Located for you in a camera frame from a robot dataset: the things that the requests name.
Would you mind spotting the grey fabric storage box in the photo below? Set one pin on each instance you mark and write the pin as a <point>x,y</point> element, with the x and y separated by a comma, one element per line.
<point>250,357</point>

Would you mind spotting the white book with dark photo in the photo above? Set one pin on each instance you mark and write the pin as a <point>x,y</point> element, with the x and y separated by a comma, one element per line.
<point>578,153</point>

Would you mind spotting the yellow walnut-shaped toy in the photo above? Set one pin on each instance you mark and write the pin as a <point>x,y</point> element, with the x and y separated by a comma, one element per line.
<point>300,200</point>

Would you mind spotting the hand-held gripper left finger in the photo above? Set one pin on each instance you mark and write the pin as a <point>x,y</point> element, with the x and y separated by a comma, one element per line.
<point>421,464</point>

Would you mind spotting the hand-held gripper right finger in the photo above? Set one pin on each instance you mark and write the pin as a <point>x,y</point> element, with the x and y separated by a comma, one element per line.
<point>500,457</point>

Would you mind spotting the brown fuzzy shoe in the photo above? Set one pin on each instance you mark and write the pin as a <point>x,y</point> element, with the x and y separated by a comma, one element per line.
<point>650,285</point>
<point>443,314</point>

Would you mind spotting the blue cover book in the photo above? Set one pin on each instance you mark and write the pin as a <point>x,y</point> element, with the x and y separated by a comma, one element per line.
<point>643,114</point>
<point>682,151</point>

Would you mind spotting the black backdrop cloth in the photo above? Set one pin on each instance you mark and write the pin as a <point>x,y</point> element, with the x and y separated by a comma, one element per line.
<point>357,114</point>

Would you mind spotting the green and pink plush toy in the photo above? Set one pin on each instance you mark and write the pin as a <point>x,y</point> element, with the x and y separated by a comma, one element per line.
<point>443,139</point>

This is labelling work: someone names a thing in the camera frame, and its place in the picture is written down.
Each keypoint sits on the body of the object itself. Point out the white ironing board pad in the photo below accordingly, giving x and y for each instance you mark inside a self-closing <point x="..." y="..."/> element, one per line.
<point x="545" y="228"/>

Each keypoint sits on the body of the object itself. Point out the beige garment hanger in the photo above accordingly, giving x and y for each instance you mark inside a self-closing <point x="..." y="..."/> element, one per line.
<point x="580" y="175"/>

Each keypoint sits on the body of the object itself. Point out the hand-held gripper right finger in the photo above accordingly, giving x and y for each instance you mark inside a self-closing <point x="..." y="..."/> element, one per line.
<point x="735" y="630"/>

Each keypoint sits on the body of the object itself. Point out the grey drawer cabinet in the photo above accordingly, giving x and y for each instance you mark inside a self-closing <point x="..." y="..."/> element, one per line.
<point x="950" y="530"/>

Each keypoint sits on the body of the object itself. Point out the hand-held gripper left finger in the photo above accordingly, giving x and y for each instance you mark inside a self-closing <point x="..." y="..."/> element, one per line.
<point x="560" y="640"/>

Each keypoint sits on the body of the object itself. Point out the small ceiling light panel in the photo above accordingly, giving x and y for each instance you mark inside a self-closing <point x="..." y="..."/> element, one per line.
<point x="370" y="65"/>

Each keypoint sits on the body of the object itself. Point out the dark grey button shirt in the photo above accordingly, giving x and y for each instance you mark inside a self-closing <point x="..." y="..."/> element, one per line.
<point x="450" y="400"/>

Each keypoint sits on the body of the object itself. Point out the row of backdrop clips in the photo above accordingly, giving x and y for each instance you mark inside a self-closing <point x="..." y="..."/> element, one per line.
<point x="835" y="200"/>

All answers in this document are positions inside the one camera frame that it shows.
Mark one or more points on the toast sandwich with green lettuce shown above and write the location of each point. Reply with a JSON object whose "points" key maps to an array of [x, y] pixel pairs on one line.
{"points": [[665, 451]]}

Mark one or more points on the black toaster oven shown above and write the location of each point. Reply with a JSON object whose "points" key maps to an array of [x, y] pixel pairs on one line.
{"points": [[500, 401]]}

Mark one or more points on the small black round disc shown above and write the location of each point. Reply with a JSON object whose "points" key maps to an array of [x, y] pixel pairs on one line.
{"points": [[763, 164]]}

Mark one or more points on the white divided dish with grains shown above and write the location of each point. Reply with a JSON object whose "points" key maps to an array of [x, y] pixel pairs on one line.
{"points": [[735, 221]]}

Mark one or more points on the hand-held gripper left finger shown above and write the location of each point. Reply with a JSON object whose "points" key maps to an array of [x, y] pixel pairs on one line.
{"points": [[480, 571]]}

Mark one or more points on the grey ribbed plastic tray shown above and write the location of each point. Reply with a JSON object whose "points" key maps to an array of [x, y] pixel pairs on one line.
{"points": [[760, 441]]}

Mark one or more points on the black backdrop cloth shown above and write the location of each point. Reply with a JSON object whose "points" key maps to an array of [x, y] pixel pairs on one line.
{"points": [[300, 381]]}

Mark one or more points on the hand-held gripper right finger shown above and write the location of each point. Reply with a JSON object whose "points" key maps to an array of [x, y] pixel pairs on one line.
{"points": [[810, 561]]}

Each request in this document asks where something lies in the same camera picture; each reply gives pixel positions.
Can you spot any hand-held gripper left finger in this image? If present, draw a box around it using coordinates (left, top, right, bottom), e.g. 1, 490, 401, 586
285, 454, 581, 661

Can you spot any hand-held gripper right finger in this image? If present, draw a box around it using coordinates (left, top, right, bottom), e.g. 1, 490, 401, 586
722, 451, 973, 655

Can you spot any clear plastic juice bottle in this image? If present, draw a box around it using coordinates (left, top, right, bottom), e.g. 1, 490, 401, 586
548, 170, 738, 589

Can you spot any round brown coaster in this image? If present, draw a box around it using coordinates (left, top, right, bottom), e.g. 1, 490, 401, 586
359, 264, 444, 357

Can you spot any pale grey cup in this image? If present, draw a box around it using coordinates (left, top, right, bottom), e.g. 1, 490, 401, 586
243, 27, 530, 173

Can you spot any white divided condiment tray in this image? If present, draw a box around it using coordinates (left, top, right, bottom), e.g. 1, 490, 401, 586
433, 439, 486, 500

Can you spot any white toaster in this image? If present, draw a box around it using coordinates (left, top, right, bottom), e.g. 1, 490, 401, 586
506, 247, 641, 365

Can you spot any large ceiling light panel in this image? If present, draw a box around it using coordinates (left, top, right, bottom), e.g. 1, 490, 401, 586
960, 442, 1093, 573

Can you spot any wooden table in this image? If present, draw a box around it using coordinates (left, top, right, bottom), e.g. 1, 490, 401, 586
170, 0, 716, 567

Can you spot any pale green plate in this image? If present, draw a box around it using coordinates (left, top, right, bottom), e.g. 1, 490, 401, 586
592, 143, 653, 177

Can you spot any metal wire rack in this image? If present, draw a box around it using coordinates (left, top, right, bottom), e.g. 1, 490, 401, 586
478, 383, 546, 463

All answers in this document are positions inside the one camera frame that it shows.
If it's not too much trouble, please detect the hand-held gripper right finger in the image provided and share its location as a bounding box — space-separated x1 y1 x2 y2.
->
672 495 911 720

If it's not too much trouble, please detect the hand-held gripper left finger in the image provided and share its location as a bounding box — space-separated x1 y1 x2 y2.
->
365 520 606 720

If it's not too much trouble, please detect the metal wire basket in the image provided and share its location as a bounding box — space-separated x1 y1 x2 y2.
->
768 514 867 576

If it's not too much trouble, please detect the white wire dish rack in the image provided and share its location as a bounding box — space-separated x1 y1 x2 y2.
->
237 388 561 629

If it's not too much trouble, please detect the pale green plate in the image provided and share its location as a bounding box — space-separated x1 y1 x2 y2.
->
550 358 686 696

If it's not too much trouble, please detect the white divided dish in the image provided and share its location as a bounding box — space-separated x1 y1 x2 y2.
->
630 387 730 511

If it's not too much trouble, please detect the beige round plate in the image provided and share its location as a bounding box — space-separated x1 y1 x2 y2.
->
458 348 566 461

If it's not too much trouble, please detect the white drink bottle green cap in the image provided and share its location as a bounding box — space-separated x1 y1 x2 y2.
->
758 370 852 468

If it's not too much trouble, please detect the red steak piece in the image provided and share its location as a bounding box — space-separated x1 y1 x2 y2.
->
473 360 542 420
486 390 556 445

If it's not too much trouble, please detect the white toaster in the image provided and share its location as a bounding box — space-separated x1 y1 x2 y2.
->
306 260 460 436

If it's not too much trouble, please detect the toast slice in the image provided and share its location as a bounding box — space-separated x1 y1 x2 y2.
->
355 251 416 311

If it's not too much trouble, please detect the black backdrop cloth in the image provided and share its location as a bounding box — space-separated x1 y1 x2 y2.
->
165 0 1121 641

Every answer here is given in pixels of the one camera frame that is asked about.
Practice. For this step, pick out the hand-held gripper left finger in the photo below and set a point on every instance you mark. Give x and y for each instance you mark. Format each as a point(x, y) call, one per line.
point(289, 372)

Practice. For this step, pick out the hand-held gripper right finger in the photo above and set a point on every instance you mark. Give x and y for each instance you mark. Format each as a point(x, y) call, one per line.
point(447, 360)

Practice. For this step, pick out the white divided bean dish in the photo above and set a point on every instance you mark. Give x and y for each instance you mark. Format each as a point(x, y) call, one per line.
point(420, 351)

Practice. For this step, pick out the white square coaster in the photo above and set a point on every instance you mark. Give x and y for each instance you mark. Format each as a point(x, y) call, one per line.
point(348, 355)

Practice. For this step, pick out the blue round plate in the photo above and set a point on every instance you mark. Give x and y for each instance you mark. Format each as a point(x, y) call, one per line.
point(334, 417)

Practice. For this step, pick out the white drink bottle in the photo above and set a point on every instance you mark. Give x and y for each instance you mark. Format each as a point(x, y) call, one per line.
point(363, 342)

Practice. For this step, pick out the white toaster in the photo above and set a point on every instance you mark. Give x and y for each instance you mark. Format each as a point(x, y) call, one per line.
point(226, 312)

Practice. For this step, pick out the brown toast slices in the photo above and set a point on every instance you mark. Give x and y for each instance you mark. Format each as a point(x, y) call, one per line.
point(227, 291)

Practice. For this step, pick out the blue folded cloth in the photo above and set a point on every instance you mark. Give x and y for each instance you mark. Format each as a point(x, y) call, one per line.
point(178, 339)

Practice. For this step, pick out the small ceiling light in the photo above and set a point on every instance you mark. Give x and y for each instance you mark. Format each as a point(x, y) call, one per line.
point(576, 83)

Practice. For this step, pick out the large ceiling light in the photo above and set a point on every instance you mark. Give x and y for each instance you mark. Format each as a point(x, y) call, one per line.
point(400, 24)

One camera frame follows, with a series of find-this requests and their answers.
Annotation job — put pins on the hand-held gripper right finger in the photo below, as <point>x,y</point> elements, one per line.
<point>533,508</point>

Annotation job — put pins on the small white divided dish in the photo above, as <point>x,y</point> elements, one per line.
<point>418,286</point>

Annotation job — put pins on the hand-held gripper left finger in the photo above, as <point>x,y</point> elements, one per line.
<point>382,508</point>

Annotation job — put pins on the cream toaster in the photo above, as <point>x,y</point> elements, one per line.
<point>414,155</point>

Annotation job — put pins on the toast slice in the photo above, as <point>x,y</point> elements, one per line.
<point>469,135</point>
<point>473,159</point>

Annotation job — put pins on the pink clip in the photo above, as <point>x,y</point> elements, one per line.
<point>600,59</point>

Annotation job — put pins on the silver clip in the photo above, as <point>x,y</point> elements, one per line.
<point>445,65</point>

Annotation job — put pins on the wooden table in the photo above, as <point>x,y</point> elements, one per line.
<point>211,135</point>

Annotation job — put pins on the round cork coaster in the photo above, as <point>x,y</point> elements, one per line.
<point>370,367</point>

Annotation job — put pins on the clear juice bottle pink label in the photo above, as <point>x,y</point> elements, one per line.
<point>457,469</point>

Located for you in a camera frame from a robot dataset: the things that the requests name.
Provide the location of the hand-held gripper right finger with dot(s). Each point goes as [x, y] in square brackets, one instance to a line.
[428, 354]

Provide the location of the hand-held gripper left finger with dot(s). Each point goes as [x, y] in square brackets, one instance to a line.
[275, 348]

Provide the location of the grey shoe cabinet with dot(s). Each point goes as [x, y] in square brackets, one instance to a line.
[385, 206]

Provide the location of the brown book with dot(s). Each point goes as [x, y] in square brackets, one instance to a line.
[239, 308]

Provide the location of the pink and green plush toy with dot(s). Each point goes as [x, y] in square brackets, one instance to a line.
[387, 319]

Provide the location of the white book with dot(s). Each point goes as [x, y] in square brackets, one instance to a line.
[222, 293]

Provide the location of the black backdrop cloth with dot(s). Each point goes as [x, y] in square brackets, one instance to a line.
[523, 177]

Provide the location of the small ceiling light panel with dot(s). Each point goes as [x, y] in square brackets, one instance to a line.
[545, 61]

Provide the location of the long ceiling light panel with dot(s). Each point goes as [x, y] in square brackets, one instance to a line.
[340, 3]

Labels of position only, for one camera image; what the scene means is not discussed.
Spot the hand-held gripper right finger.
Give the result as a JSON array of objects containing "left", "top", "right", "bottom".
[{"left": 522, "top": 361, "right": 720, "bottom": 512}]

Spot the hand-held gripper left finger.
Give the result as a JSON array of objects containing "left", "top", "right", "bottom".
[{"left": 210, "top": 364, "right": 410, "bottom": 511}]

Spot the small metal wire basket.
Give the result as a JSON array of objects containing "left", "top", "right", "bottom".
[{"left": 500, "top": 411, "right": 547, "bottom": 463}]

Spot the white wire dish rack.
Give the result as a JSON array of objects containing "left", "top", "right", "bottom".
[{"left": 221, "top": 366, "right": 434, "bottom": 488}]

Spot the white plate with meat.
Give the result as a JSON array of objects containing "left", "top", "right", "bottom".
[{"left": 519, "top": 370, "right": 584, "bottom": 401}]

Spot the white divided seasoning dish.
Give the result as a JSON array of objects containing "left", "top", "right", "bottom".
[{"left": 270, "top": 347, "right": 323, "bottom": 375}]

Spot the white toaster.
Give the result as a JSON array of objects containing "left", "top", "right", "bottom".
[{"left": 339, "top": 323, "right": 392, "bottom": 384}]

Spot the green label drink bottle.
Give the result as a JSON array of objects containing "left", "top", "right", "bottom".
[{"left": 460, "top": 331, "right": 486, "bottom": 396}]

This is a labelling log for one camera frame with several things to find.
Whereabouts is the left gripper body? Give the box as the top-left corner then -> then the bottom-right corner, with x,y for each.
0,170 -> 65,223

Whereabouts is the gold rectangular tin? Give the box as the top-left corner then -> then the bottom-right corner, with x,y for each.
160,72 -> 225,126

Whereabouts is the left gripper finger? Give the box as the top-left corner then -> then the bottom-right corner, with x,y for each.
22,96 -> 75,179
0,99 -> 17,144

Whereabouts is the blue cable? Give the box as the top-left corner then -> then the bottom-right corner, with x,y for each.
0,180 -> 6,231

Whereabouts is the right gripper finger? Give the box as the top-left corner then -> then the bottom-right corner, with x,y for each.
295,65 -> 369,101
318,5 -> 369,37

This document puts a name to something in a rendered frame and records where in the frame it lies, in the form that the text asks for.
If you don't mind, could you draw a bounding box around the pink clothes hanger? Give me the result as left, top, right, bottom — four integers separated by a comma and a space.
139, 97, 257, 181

==============================

▶ [Exercise]: The expected answer is a copy of each line above containing "basket".

▶ [Result of this exercise]:
If it's not too much trouble, please detect the metal wire basket in the image provided and share its location as a bounding box — space-separated x1 y1 x2 y2.
Spot the small metal wire basket.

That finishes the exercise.